Photo by Robin Weinstein.
Photo by Robin Weinstein.
Photo by Robin Weinstein.

At the senate meeting on Feb. 26, Director of Student Activities and Union Services Mike Patterson announced that the Student Association (SA) had reached its maximum budget for allowed activity fees.

However, a new allowance has been given from SUNY, so SA can now change their activity fee from $200 per year to $250.

Patterson said if SA is going to try to raise the fee, they need to make sure they have a clear idea of what the new funds will go toward. He also said if it’s going to be raised, it should only be an amount they believe will make an improvement, not just a set number for the sake of it.

“My concern is not so much so if it goes up or go down, but that they’re doing it in an ethical and informed way, and that they’re doing it thoughtfully,” Patterson said.  “They also have to, between now and elections in May, hammer out the numbers and figure out what that change of service is.”

Vice President of Academic Affairs adn Governance Jordan Taylor said the activity fee makes up the entirety of the $1.4 million of SA’s budget.  He said all of the money goes back to the student body through the loop service, conference funds, general programming, clubs, legal services and paying the SA E-board.

Taylor said raising the activity fee by $5 per semester would increase SA’s budget by approximately $76,000 per semester. With the increase he said SA could provide more services, such as having the Loop bus run on weekends, the Child Care Center and Student Association Productions could get a better artist to put on a better show.

There’s currently excess money in the club’s budget, so any new possible money won’t go to clubs, Taylor said.

Patterson said every two years when the student body votes on the activity fee, 10 percent of the student body needs to participate, and the majority vote will win.

Taylor said when SA puts the vote up on, whether it’s leaving the fee the same, or raising it $5 or $10, they will show students what SA does with the money and where the new money would go.

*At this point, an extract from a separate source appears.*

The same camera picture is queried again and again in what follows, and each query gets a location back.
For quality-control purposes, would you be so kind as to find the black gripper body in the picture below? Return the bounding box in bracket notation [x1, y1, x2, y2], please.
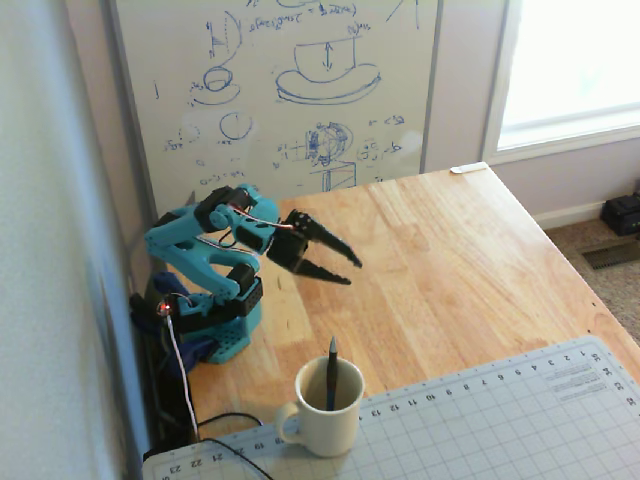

While there has been discussion of raising the activity fee by $5 per semester, Taylor said he believes it should be raised $10 per semester.

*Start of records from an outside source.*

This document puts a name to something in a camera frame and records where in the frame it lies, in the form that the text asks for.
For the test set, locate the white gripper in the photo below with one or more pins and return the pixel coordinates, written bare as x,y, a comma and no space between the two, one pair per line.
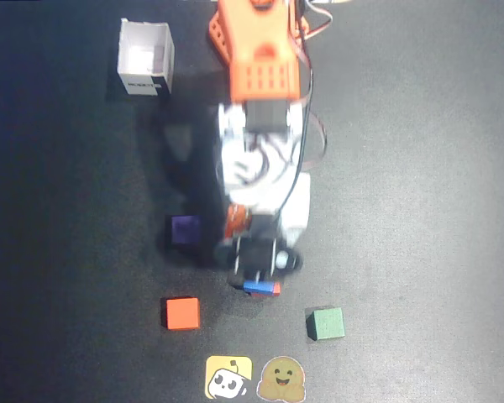
257,254

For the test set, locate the blue wooden cube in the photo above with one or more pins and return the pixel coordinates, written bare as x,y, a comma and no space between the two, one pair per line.
257,286

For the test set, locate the orange and white robot arm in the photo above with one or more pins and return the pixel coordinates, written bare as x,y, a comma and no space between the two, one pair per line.
260,50

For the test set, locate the purple wooden cube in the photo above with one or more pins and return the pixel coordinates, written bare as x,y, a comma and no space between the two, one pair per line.
185,230

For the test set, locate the orange wooden cube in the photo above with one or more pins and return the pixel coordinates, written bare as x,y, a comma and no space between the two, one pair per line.
183,313

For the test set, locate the green wooden cube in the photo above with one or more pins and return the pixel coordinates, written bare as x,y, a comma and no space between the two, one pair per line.
327,323

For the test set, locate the yellow robot face sticker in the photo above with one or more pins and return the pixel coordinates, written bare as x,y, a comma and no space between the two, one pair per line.
228,378

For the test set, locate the hugging face emoji sticker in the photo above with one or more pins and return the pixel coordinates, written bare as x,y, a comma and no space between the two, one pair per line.
281,379

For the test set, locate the grey felt mat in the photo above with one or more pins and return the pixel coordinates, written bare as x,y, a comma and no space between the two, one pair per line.
424,210

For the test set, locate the white open cardboard box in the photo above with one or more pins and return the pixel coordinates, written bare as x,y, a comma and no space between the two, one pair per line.
145,54

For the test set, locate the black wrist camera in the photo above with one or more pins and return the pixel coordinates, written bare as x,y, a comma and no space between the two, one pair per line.
256,254

“All the money goes back to the students, so I would be for a $10 raise, but we’re putting $5 to see how people feel about it,” Taylor said.  “We might put $10 to see how people feel about it, but in the end, the student body has to choose. We don’t decide.”

Patterson said if students don’t want the activity fee to increase then those students need to make their voices heard.

“Here’s student government at its best,” Patterson said. “If you don’t like what you’re hearing, talk to a senator. Reach out to them and say, ‘regardless of what services are being talked about, the value isn’t here and I want you to know as a student I don’t want you to vote in favor of that.’”

Taylor said during the election process that SA also has to advertise the activity fee and that students need to vote to keep the activity fee at its current level or the increased one, otherwise the school won’t have an activity fee.

Prior to putting the activity fee up to vote, Patterson said he recommends that the SA compare and analyze where other comparable schools spend their activity fee compared to where schools in the SUNY system spend their activity.  This is to see where SA inflated on spending and to see what areas other campuses are spending money on that we’re not.

Currently, Taylor said SA is looking to create a survey to see where students would like to see the additional money go if it gets approved.

Overall, Tayor said if students are against raising the fee, he hopes they ultimately realize it will better the New Paltz community.

“I guess you can think beyond yourself and think about how the community as a whole benefits from raising it because that person has the same access as everyone else to those funds,” Taylor said.  “It’s a question of whether you put the individual or the community first.”